Un lugar de una belleza muy especial, tanto que se le denominaba la Florencia del Elba, una ciudad que carecía de total importancia militar pues no ocupaba ningún lugar estratégico y no poseía ninguna fortificación militar, ya que no tenía ningún regimiento que la protegiera, ni mucho menos fuerza antiaérea. Por todas estas razones se creía que Dresden sería un lugar seguro para proteger a la población civil alemana.

–¿Es por eso, que siempre tienes miedo de llegar tarde cuando viajamos en tren, abuela? –pregunta el nieto de Bárbara.

–Si hijo –le contesta ella mientras le acaricia el cabello sedoso–. Cuando llegamos a la estación el tren ya había llegado y tuvimos que correr para tomarlo y si mi padre no me hubiera rescatado ahora ni tú ni yo estaríamos aquí en esta sala.

En Dresden el caos era peor que en la pequeña población donde habían vivido. No encontraron medio de trasporte, por lo que los cuatro tuvieron que caminar, cargando las dos maletas, hasta la granja de la hermana de su madre, labor que les tomó casi cinco horas bajo el frío y la nieve de comienzos de febrero de mil novecientos cuarenta y cinco.

La tía de Bárbara vivía con su suegra, una mujer mayor pero fuerte por las labores del campo, y sus tres hijos pequeños, dos niñas y un niño un año menor que Bárbara. Allí pasaron una semana y dos días.
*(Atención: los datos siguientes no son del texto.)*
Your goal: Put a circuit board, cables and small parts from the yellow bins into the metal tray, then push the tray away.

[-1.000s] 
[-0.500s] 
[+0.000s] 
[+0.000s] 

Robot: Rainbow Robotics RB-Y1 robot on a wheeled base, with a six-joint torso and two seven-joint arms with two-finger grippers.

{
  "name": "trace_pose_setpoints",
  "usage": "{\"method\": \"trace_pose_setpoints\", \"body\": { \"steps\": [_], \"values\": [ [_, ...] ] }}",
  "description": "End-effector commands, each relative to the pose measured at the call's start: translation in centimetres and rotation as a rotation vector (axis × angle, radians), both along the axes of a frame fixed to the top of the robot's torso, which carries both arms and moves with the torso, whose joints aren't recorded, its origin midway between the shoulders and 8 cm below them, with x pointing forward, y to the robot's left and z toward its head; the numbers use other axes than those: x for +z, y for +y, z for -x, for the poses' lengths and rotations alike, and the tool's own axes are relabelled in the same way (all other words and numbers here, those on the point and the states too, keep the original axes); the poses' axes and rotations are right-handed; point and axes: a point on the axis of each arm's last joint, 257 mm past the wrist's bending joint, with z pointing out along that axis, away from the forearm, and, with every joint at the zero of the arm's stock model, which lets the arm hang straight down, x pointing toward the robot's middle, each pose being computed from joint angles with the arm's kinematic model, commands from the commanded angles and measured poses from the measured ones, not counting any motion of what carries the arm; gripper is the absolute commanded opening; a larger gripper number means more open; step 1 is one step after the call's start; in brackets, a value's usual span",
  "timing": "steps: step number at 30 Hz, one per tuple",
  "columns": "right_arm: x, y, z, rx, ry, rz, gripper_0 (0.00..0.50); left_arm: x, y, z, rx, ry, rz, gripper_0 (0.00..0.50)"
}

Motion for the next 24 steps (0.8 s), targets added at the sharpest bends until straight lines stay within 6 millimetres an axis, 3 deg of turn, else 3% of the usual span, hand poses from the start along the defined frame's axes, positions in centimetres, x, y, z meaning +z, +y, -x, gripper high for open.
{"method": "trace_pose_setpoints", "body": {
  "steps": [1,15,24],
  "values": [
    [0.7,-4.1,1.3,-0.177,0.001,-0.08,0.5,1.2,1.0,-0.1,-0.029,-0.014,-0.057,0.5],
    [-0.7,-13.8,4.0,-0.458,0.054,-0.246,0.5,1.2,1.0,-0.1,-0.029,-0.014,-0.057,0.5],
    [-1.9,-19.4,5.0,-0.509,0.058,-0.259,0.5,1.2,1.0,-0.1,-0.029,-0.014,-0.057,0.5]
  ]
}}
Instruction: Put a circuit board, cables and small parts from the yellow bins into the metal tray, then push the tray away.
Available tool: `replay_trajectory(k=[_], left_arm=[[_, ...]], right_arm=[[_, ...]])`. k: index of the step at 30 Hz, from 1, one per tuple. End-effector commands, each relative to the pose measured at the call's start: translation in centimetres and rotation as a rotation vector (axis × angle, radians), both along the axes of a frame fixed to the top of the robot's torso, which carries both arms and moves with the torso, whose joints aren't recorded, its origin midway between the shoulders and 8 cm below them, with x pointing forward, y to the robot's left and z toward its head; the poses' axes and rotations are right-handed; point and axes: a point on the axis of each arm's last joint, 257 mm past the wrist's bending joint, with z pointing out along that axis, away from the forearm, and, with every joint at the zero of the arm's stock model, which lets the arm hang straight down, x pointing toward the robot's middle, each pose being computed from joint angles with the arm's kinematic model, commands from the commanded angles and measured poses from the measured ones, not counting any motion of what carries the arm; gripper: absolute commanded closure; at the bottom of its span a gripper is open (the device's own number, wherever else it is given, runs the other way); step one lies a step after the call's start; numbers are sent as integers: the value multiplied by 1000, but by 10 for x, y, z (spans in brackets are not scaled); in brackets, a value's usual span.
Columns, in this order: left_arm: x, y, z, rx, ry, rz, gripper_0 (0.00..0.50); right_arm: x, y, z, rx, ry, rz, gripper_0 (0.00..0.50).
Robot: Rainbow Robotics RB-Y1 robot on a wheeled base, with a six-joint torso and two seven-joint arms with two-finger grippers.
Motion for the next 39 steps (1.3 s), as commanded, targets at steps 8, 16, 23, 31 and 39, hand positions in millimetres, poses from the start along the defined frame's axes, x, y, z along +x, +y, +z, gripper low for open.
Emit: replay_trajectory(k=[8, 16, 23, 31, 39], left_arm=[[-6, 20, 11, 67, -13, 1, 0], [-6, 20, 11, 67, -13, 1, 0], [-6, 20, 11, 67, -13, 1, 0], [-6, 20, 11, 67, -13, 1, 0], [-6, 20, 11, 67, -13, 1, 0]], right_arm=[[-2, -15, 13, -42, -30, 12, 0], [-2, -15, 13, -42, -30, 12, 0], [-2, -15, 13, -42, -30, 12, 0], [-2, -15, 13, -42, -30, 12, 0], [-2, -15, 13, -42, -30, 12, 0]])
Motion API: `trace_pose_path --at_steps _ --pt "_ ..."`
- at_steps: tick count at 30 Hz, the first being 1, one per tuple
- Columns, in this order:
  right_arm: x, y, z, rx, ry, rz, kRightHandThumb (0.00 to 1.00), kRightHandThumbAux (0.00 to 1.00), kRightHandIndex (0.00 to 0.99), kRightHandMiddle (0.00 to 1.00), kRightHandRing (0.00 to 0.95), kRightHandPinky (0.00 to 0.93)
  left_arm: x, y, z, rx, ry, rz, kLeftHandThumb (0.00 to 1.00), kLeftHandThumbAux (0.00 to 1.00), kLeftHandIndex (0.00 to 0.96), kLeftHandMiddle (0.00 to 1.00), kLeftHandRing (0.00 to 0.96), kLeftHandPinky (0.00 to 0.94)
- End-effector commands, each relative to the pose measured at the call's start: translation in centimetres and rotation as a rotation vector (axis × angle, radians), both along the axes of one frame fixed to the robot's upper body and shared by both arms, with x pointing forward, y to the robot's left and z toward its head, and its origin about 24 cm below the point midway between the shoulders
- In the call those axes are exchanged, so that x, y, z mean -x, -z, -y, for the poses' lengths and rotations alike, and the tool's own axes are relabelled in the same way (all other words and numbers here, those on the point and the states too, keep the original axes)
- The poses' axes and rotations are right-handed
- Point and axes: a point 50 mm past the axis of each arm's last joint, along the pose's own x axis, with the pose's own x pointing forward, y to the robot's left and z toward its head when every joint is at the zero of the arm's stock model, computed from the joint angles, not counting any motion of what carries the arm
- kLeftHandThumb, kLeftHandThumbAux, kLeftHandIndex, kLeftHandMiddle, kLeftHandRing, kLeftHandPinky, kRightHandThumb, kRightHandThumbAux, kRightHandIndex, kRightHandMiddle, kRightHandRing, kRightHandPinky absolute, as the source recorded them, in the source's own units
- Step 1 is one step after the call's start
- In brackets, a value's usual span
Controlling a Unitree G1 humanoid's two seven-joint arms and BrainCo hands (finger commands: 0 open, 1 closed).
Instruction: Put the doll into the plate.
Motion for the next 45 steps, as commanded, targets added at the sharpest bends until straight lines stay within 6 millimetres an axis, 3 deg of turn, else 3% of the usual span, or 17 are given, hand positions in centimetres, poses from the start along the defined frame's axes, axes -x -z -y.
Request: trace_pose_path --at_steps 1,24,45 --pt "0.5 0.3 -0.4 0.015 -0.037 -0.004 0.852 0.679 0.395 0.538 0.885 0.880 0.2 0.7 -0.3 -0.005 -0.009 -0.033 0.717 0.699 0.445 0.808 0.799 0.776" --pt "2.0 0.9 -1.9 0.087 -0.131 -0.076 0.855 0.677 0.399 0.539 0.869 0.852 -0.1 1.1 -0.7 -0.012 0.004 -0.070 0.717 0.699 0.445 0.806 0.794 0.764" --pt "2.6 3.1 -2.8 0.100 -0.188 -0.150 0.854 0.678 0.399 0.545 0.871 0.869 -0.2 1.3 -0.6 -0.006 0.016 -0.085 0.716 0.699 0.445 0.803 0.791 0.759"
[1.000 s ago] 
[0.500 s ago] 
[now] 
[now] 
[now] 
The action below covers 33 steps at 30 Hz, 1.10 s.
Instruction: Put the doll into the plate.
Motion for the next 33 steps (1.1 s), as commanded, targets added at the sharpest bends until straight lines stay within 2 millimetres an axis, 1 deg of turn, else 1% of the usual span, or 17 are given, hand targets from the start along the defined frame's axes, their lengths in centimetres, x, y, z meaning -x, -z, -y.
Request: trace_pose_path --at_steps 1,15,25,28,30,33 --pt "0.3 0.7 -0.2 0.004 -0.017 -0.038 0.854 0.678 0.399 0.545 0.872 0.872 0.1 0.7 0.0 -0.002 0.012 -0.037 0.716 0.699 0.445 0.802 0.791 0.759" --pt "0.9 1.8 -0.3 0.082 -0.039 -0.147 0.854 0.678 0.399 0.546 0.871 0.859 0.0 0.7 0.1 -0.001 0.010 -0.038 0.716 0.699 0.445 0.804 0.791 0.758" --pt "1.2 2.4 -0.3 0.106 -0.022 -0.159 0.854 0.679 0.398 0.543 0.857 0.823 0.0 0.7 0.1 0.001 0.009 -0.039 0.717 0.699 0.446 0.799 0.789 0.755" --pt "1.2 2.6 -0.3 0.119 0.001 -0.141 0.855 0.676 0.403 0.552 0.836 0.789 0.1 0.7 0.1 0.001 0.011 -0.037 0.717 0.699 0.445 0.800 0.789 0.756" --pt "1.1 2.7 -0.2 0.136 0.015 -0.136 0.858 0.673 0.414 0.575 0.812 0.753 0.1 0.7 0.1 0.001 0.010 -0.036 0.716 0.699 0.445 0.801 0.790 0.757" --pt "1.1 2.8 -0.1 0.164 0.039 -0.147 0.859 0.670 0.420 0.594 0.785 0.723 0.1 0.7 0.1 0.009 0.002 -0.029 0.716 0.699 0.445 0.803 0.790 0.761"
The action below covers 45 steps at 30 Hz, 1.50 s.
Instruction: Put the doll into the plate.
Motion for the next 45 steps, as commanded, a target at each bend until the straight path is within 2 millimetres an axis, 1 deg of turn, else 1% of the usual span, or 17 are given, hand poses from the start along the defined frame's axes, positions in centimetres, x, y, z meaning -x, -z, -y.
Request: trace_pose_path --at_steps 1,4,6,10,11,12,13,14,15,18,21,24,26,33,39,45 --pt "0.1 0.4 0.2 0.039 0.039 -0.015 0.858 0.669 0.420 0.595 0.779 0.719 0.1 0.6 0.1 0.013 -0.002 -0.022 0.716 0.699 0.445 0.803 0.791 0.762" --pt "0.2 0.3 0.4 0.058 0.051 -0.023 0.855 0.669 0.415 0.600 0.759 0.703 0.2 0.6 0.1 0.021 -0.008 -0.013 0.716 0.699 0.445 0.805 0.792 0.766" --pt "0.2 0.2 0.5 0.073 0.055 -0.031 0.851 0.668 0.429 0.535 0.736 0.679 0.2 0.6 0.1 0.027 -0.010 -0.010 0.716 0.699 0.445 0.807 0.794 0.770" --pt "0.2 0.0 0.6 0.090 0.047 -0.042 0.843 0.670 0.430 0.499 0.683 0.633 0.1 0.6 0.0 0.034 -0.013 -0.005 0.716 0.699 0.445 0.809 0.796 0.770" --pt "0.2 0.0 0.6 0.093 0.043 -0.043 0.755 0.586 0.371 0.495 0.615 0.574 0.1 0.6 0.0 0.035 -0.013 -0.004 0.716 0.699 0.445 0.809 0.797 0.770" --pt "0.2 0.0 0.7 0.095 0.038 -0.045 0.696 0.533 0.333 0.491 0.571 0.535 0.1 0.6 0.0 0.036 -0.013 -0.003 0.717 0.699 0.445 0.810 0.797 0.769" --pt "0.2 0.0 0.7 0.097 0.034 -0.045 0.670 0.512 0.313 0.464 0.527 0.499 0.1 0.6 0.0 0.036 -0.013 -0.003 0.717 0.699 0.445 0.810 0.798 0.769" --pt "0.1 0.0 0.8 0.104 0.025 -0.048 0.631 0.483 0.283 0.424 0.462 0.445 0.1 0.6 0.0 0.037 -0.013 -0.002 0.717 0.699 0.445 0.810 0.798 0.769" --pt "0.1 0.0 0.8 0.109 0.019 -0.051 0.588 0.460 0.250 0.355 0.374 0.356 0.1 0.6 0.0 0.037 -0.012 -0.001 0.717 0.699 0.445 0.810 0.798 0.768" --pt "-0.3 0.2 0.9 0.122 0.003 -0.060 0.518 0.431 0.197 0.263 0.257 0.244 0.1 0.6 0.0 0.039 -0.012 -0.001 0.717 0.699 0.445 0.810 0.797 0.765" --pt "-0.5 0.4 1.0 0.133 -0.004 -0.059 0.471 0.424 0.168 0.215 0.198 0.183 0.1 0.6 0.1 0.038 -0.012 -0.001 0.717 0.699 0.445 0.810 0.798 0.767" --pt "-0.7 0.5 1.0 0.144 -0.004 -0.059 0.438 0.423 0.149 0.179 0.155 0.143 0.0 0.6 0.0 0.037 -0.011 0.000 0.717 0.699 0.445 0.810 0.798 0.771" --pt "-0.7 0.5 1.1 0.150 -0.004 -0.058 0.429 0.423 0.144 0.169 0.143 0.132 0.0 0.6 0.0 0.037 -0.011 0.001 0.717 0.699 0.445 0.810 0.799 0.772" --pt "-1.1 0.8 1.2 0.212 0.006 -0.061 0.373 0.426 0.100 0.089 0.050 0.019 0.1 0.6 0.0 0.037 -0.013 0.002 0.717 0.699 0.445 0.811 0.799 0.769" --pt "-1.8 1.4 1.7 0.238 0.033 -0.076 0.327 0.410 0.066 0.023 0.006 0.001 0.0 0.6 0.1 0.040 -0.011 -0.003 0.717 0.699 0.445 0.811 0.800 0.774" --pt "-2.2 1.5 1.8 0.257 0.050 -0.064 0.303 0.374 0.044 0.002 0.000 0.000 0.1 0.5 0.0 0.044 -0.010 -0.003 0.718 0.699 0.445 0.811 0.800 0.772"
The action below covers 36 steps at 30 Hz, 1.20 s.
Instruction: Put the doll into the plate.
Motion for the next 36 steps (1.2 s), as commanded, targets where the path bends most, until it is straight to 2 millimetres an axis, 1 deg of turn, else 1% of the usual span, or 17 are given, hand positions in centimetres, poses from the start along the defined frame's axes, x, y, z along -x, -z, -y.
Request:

Mientras ella jugaba con sus primos, su hermana y su madre no se despegaban de la radio, hasta que llegó el día del reencuentro con su padre. Esa tarde su madre estaba feliz y cuando se despidió de Bárbara le dio un beso en la mejilla y le dijo que cuando se despertara al día siguiente ella y su padre estarían a su lado. La vio partir con una sonrisa en los labios mientras arriaba los caballos de la carreta, su hermano Federico la acompañaba y él, como despedida, le hizo una seña de orgullo mostrándole que él había sido el elegido para acompañar a la madre a recoger a su padre en la estación del tren, mientras que Bárbara debía quedarse en la granja de la tía con su hermana Amada. Las dos hermanas se quedaron largo rato mirando como la carreta se desvanecía en la distancia bajo el triste y lánguido sol de invierno que se ocultaba para dar entrada a la noche que marcaría sus vidas para siempre.

Lo primero que Bárbara escuchó dormida en su cama, fue un ruido sordo como de mil truenos a la vez y luego el sonido de las alarmas, esas que ya había escuchado en otras ocasiones y que no sabía por qué, pero producía una locura en las personas que las escuchaban pues todos de inmediato buscaban el refugio bajo tierra. De inmediato buscó a su madre que siempre dormía a su lado, pero no la encontró, su hermana le gritaba que debían correr al sótano, pero Bárbara quería ver a su madre, así que por un impulso incomprensible corrió buscándola por toda la casa mientras su hermana la perseguía para obligarla a meterse al sótano, en ese instante la oscuridad se llenó de luz y el estruendo de las bombas le hacían doler los oídos. Su hermana y ella se quedaron paradas en la puerta de la casa viendo como el cielo se desplomaba sobre la ciudad de Dresden. Los aviones pululaban en el cielo como un gran enjambre de abejas y dejaban caer sobre todos los civiles allí refugiados, el odio acumulado durante la guerra.

Las dos hermanas sabían que bajo esa gran llama amarilla que veían en la distancia estaban sus padres y el pequeño Federico. Que ellos nunca más volverían porque el frio del invierno había sido remplazado por el calor de una ciudad arrasada hasta sus cimientos por toneladas de explosivos que generaron un fuego implacable.

Para Bárbara, desde ese día el cielo nunca más volvería a ser azul por mucho tiempo, pues a sus seis años recién cumplidos, dejó de ser una niña, para convertirse en una luchadora contra el dolor que se le impregnó en el alma, dolor que lograría superar veintiun años después en una academia de baile, pero eso es parte de otra historia.